Rice husks could one day wind up in your smartphone, according to a new Korean study which found the waste could help the mission to reduce the weight of rechargeable batteries.

Researchers look to rice to power smartphones

The silica in rice husks could be converted to silicon and turned into anodes for high capacity lithium-ion batteries, according to findings detailed in the Proceedings of National Academy of Sciences by researchers from the Korea Advanced Institute of Science and Technology.

The batteries are increasingly used in advanced portable electronics and hybrid electric vehicles.

“A lot of research groups are actually working on silicon and silicon alloys because it’s the second greatest energy density of all electrode materials next to lithium,” said Adam Best, CSIRO senior research scientist.

Best said people preferred to use silicon because of battery failure problems that could arise with metallic lithium, but noted volume expansion and electrolyte reactivity remained an issue with silicon.

“The novelty in the approach these guys have used is you’ve got a network structure which appears to be quite robust, moreover it’s cheap as chips.”

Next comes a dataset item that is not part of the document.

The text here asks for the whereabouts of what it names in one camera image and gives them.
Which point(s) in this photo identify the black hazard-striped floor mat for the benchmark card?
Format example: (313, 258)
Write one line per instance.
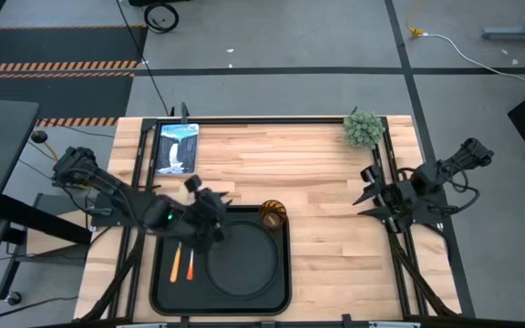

He said the silicon wafer used in batteries today was extremely expensive to process and manufacture, and not sustainable in the longer term.

More than 108 tonnes of rice husks are produced worldwide as waste during rice production. The husks are made of unique layers of silica that protect the inside of the rice kernel from bugs and bacteria, but are porous at the nano-scale level to allow air and water ventilation.

The researchers used several steps, including acid and heat treatments, to extract the silica from the outer surface of rice husks and convert it into silicon, at the same time managing to preserve the original 3D porous nanostructure of the silica layers.

When the extracted silicon was used as the anodes for lithium-ion batteries, they found it delivered excellent electrochemical performance.

Best said the research, though potentially a breakthrough, was not likely to be commercialised in the near term.

“One of the challenges with batteries is because of the huge amount of energy that is stored in them, there’s a huge number of protocols that you have to go through to have a battery certified for use in commercial applications.”

He said the researchers had achieved 60 “cycles”, which equate to the recharge life of a battery.

“If you think about that in terms of an iPhone it’s maybe 60 days. Most people would recharge their battery every night. Even though you’ll get huge more energy out of this, maybe you get 120 days out of it.

“So they’re going to need to show maybe a 1000 to 2000 cycles to show that this electrode has the robustness and stability to survive for long periods of time.”

The CSIRO is working on a proprietary electrolyte system for silicon anodes in lithium-ion batteries. Best said it would get in touch with the researchers to talk about how the two could work together.

“Our electrolytes together with this solution could be quite a promising avenue actually.”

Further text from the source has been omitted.